### Work instruction
Leaving the pictures aside, return all of the data below exactly.

>>>>>

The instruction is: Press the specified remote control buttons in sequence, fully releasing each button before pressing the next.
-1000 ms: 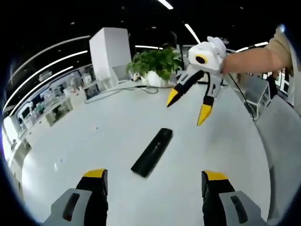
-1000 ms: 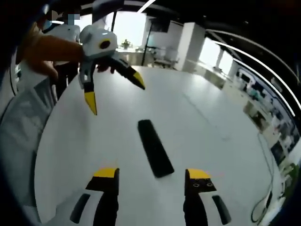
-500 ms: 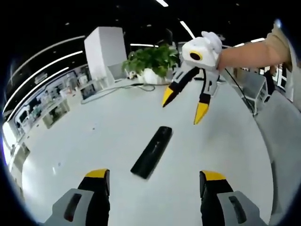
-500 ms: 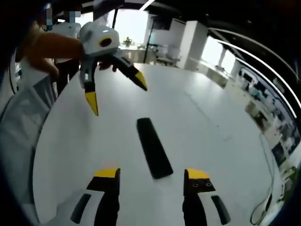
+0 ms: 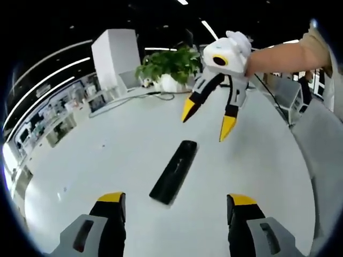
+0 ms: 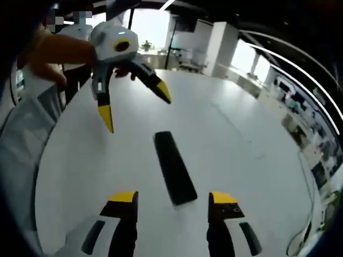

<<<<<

### Final answer
The instruction is: Press the specified remote control buttons in sequence, fully releasing each button before pressing the next.
-1000 ms: 
-1000 ms: 
-500 ms: 
-500 ms: 
+0 ms: 
+0 ms: 

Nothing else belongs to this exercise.